INPUT FOR THIS TASK =>
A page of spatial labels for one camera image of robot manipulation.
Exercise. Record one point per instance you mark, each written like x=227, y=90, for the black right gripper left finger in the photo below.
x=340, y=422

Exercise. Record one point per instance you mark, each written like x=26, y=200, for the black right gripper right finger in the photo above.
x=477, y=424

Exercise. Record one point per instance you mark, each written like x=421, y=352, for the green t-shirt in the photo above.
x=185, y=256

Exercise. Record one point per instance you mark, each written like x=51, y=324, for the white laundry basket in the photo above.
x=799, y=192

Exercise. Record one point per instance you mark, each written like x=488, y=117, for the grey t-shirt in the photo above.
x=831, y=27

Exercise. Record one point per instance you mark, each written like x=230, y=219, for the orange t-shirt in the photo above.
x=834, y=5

WHAT YOU SHOULD DO => Word for word, retype all of the entries above.

SOLUTION =>
A page of spatial labels for one camera image of robot manipulation.
Exercise. Record one point per instance you mark, each written like x=227, y=90, for the black right gripper left finger in the photo below.
x=340, y=422

Exercise. Record one point per instance you mark, each written like x=26, y=200, for the black right gripper right finger in the photo above.
x=477, y=424

Exercise. Record one point per instance you mark, each written like x=421, y=352, for the green t-shirt in the photo above.
x=185, y=256

Exercise. Record one point per instance you mark, each written like x=51, y=324, for the white laundry basket in the photo above.
x=799, y=192

Exercise. Record one point per instance you mark, each written like x=488, y=117, for the grey t-shirt in the photo above.
x=831, y=27

Exercise. Record one point per instance you mark, each written like x=230, y=219, for the orange t-shirt in the photo above.
x=834, y=5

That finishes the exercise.